Scientists List Hundreds of Bacteria Inside the Human Gut
The human gut is a breeding ground – in a good way – for a wide variety of bacteria, according to a new study.
An international effort to catalog millions of non-human genes found inside people, found more than 170 different bacteria species living in the average person’s digestive system. The study also found that people with inflammatory bowel disease had fewer unique species than healthier people.
More than 99 percent of all the different gene types in the human body are not even human, but come from microbes. Scientists are hoping that cataloging the bacteria genes inside us will improve vastly on the mapping of the human genome, study co-author Jun Wang, a Chinese genomics researcher.
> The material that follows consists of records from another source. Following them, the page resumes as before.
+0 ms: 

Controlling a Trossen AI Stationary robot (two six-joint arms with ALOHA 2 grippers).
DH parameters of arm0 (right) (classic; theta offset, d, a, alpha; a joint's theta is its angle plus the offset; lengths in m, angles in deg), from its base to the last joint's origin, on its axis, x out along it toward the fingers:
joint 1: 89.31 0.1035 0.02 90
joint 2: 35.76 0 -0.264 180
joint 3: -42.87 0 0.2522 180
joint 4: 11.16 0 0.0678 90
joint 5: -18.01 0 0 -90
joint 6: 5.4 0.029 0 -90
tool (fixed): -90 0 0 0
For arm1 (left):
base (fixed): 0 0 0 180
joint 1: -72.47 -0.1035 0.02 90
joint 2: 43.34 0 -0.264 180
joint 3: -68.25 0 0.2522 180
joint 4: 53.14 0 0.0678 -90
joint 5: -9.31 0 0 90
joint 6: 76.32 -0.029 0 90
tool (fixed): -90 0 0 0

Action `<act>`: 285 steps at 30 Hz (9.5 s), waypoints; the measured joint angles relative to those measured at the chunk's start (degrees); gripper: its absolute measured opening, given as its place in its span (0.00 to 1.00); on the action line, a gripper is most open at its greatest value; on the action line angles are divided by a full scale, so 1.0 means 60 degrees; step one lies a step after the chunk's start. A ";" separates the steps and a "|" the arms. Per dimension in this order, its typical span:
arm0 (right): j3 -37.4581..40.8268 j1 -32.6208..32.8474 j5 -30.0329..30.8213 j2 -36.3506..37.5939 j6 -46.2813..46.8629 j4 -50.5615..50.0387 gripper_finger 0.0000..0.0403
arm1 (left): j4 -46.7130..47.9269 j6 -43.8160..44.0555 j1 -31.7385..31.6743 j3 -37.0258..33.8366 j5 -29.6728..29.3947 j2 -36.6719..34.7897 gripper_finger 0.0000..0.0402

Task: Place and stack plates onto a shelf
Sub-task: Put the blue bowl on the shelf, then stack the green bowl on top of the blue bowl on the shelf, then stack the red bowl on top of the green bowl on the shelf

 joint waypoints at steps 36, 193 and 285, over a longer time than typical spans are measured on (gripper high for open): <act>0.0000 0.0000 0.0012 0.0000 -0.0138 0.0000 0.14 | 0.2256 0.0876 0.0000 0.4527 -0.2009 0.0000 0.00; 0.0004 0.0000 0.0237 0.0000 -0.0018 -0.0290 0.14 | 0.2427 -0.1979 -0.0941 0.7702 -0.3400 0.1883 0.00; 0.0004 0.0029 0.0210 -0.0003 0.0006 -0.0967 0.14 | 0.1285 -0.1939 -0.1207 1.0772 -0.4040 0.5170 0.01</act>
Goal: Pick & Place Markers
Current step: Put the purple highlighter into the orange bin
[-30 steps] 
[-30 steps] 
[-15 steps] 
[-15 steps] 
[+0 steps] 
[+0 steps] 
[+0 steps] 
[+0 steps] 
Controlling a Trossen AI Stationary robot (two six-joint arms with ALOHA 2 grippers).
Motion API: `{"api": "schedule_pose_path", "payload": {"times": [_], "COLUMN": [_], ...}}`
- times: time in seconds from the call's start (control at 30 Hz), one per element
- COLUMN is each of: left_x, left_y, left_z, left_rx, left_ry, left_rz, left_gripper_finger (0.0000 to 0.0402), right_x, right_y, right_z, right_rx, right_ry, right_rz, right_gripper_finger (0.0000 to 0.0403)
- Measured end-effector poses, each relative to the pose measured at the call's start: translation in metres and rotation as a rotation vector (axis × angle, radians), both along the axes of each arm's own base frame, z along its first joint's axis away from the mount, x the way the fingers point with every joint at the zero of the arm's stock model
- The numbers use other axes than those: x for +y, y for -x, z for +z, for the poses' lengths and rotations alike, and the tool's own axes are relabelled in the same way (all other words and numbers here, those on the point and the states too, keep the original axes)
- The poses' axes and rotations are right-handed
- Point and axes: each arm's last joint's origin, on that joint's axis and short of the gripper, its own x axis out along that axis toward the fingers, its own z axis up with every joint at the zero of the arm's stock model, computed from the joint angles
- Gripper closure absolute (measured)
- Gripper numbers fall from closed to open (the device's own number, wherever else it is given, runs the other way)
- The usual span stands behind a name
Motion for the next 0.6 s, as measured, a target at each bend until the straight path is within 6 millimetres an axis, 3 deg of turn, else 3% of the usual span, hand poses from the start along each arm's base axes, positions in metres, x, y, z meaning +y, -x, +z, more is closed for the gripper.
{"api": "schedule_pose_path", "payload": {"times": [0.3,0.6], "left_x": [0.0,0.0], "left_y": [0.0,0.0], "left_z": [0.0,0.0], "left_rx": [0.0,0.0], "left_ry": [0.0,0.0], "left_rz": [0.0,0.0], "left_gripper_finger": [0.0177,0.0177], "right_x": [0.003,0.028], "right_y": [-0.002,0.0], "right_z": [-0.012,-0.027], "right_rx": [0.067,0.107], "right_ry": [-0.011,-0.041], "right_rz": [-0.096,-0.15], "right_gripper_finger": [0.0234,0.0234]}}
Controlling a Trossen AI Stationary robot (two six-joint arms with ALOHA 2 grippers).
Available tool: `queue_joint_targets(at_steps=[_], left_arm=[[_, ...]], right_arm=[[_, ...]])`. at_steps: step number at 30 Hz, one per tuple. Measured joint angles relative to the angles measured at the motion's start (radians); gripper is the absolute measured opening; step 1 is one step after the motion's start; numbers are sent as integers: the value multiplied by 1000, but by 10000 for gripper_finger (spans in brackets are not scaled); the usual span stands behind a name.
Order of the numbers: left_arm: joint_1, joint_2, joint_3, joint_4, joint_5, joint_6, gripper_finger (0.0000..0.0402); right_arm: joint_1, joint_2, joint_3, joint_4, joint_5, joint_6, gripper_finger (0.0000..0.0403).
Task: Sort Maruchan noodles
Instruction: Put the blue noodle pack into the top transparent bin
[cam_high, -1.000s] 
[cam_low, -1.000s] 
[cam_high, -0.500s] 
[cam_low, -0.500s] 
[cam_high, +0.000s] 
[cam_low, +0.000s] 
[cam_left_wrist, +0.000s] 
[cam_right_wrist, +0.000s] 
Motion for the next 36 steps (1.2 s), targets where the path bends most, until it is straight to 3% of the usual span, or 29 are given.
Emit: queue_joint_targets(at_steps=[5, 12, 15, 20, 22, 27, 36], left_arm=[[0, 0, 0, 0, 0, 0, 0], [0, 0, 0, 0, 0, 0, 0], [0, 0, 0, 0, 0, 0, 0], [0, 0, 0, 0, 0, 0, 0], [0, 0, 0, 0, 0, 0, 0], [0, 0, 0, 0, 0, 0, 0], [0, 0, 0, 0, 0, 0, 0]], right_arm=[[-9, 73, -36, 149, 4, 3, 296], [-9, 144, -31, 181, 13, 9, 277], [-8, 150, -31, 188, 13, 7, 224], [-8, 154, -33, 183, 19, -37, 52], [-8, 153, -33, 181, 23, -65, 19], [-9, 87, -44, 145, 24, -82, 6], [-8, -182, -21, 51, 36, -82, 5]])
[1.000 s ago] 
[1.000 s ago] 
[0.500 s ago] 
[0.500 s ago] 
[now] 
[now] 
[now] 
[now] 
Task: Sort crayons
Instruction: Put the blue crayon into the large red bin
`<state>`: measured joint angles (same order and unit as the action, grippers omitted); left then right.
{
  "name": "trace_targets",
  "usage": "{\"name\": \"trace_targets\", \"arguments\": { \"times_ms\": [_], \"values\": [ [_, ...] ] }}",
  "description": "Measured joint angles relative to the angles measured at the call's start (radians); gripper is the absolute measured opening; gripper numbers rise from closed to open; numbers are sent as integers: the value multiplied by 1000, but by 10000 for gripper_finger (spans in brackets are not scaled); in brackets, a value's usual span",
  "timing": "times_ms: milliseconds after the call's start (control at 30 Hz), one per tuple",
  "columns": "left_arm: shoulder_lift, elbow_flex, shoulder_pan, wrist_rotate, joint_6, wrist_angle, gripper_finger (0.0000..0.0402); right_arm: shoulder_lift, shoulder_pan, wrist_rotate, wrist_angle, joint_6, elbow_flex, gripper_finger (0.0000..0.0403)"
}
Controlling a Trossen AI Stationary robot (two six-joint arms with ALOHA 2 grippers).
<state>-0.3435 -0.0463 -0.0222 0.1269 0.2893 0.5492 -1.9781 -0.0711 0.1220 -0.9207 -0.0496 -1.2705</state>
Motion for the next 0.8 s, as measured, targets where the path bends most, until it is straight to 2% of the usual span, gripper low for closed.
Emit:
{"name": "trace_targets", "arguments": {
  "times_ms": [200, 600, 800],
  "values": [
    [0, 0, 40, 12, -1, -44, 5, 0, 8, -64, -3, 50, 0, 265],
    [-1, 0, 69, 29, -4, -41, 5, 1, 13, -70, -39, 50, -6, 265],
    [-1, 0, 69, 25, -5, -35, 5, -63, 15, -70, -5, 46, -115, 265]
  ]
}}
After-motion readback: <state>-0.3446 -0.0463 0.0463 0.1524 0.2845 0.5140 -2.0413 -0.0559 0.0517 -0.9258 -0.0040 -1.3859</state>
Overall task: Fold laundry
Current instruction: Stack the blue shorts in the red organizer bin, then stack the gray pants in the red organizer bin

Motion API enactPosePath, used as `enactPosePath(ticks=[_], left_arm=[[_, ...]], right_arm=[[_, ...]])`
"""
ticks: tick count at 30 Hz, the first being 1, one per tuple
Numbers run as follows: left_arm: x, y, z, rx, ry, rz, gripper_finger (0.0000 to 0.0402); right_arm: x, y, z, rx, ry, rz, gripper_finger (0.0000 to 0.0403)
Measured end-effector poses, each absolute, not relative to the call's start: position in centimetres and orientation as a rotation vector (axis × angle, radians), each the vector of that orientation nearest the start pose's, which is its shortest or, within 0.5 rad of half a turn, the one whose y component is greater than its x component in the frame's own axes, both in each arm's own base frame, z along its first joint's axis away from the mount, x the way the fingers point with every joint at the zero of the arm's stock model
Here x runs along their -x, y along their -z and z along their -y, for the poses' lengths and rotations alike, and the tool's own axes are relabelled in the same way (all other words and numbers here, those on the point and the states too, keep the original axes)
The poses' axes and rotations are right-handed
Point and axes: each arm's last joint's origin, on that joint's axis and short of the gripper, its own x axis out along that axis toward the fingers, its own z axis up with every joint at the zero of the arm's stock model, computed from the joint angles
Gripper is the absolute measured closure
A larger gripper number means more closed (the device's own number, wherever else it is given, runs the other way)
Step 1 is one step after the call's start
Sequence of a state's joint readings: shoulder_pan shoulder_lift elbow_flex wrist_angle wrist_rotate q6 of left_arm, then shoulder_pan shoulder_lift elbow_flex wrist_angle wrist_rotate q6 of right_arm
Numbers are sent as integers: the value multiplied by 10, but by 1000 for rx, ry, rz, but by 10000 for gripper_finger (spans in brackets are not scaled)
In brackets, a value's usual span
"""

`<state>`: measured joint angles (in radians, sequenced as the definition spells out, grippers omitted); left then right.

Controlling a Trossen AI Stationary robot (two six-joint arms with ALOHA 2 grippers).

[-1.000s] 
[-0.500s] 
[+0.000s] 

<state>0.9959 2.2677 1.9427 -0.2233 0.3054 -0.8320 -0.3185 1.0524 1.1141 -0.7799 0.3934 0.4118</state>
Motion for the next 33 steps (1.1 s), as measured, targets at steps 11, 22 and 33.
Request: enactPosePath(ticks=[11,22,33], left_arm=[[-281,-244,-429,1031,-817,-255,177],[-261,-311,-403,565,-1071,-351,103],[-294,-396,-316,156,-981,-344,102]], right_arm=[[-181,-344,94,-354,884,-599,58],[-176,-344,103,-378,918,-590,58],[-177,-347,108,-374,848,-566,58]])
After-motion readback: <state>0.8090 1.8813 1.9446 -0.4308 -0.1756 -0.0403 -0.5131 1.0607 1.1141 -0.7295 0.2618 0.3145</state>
Study co-author Jeroen Raes, a researcher at the European Molecular Biology Laboratory in Germany, said in an e-mail to the Associated Press, “I think it’s important that people realize that we are not really human “” we are a walking colony of bacteria and they are crucial for our well being and health.”
Raes said medical studies usually ignore the influence of gut bacteria, but “this blueprint will allow us to study the role of the flora in many human diseases, such as Crohn’s, diabetes, obesity and so on.”
Researchers studied 124 adults and concluded that most people’s digestive systems have a lot in common. At least 57 species of bacteria were present in nearly everyone. In total, they were able to catalog one thousand different bacteria species.
The findings appear in today’s issue of the journal Nature.